Von der DEG lernen hieß Anfeuern lernen

Das Treiben der Torcida Split aber erregte schon ab den frühen Sechzigerjahren Aufsehen bei den Fans der italienischen Fußballvereine. Anders als in Deutschland oder auch England galt der Calcio schon seit den Zwanzigerjahren als Austragungsort für Städtefeindschaften – die in Italien eine Tradition bis zurück ins Mittelalter haben. Campanilismo nennt man das Prinzip, dass die Stadtviertel rund um einen Kirchturm (Campanile) sich miteinander messen – z.B. im Calcio Storico. Übertragen haben die Italiener das vor allem auf den Dauerkonflikt des Nordens mit dem Süden und Sizilien. So galt das „Derby“ zwischen der Roma und Napoli schon in den Vierzigerjahren als Krieg der Städte, in deren Umfeld sich die Fans auch schon mal kloppten. Hier liegen die Wurzeln der Ultra-Kultur, die Jungs in Deutschland ab etwa 1990 übernommen haben.
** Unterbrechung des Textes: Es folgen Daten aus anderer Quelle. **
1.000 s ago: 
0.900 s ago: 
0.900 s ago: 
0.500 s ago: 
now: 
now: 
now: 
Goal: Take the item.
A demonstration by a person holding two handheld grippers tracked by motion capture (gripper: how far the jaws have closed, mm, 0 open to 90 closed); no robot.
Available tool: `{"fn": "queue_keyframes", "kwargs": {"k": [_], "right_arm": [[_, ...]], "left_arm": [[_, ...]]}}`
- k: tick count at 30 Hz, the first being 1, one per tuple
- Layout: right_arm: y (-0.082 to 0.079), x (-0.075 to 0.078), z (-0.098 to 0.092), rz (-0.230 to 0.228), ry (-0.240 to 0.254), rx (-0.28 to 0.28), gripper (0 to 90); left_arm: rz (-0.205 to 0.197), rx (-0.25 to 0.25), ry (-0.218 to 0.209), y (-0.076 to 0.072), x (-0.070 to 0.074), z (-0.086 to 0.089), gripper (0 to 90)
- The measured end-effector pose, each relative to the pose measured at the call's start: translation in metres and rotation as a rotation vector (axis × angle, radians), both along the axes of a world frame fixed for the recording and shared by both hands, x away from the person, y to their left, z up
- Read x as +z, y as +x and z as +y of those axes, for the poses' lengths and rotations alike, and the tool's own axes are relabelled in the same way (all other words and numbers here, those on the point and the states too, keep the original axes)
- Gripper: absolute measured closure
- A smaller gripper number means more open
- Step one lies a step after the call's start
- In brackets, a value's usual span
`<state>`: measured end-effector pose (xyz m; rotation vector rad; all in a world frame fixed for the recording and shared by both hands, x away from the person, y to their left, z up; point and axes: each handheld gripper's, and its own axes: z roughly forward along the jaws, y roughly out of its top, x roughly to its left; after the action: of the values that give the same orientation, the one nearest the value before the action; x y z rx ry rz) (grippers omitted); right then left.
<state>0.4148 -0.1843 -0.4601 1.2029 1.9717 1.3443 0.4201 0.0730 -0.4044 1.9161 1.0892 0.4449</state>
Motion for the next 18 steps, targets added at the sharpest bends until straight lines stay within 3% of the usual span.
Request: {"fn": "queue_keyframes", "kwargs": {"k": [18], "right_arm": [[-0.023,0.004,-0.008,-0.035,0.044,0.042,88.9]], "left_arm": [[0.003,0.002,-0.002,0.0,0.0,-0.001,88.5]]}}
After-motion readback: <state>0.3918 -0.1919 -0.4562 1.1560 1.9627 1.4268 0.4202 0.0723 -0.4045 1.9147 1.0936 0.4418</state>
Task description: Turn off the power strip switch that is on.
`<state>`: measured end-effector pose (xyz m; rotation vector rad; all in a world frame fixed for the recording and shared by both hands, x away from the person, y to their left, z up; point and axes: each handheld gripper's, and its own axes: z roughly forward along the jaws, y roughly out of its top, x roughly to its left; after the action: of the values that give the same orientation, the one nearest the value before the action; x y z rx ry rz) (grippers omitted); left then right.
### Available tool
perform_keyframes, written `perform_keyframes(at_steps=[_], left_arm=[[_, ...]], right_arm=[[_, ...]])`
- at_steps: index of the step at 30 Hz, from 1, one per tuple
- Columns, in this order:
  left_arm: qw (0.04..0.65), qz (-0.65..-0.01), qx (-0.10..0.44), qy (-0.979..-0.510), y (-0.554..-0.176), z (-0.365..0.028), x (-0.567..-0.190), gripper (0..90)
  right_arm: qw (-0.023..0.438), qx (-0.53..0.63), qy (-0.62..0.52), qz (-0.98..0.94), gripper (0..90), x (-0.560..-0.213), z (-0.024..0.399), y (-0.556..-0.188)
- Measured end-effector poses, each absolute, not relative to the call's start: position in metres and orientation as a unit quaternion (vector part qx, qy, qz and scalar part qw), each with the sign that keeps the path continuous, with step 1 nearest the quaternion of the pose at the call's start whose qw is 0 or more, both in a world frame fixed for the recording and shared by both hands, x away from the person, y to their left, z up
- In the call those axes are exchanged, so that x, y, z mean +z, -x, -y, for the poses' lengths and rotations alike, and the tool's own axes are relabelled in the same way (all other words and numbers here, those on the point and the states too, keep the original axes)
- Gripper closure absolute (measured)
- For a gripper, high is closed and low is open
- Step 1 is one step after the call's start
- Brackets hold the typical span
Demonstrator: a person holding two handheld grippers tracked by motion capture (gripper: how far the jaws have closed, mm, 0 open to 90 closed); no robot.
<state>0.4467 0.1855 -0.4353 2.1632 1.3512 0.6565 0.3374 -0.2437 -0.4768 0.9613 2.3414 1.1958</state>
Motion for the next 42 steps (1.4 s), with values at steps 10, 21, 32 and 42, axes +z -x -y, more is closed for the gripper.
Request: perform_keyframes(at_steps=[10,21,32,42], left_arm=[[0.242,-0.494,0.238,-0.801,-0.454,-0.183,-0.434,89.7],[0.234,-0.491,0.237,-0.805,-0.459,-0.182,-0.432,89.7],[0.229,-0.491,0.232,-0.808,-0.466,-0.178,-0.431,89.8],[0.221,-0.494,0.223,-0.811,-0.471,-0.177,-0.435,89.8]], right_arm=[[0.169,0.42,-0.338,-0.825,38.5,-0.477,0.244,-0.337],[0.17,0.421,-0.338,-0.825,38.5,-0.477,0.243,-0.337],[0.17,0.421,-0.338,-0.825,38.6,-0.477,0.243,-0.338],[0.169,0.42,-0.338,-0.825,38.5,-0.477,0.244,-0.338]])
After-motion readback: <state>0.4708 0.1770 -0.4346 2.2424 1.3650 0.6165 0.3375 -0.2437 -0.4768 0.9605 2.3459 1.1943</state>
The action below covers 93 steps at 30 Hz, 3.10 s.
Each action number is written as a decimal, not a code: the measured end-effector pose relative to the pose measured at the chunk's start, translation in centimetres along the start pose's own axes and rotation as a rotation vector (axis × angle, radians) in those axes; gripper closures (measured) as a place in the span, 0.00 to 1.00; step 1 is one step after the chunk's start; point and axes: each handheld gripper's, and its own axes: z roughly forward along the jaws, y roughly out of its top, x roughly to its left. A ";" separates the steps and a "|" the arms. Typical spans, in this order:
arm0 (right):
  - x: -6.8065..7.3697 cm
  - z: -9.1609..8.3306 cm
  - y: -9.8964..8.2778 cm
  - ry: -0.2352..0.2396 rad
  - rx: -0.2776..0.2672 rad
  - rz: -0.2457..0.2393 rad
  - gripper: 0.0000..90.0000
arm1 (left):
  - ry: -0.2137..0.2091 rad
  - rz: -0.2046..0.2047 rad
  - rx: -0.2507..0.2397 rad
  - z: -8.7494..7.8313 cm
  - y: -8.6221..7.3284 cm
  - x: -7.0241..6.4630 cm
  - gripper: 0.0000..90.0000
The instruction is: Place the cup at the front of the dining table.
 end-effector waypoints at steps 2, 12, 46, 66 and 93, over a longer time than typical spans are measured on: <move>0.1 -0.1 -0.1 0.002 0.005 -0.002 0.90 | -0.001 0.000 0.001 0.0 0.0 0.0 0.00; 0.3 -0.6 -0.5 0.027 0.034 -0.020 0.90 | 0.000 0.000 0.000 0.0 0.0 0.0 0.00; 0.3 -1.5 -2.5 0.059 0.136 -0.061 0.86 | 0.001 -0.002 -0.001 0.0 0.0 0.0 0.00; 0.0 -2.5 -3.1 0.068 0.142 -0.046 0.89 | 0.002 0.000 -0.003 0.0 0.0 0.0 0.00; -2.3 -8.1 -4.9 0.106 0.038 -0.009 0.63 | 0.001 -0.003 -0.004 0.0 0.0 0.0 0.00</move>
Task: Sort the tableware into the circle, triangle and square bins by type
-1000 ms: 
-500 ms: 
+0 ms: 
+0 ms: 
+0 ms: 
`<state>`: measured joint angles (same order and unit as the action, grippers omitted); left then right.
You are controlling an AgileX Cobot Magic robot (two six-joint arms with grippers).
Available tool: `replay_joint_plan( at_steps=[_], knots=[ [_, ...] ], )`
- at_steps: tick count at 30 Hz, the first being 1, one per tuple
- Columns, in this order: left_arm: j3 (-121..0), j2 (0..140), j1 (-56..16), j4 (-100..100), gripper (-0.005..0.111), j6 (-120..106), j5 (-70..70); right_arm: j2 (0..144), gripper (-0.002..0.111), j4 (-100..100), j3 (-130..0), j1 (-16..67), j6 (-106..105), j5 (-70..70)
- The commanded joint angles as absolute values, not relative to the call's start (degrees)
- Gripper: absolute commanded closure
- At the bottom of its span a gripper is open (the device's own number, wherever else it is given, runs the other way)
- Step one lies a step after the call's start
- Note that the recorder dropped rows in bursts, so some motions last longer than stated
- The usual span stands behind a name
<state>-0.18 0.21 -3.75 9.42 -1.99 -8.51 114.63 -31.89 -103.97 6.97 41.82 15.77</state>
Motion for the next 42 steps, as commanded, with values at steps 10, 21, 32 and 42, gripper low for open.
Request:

Soweit der Ausflug in die Kulturgeschichte des Supports beim Fußball. Gerade in Deutschland haben sich die verschiedenen historischen und zeitgenössischen Fankulturen meistens gemischt, mal haben sich die deutschen Anhänger eher an den britischen Vorbildern orientiert, mal mehr an den lateinamerikanisch-mediterranen. Seit knapp 20 Jahren sind es die Ultras, die das Anfeuern nach ihren Prinzipien populär gemacht haben und – zum Leidwesen der Oldschool-Anhänger – die Kurven beherrschen. Weil aber die Art und Weise wie Fans ihre Mannschaften unterstützen im ständigen Wandel sind, werden auch die Ultra-Prinzipien nicht ewig Bestand haben. Aber: Wenn die Ultras schwinden oder gar verschwinden, wird es natürlich auch die tollen Sachen nicht mehr geben, an denen sich in den letzten Jahren alle erfreut haben – zum Beispiel die wundervollen, die ganze Süd überspannenden Choreos und die von (fast) der ganzen Arena geteilten Gesänge und Parolen. Und dann wird es wieder ganz, ganz viele Leute geben, die dem nachtrauern und sagen: Früher war alles besser.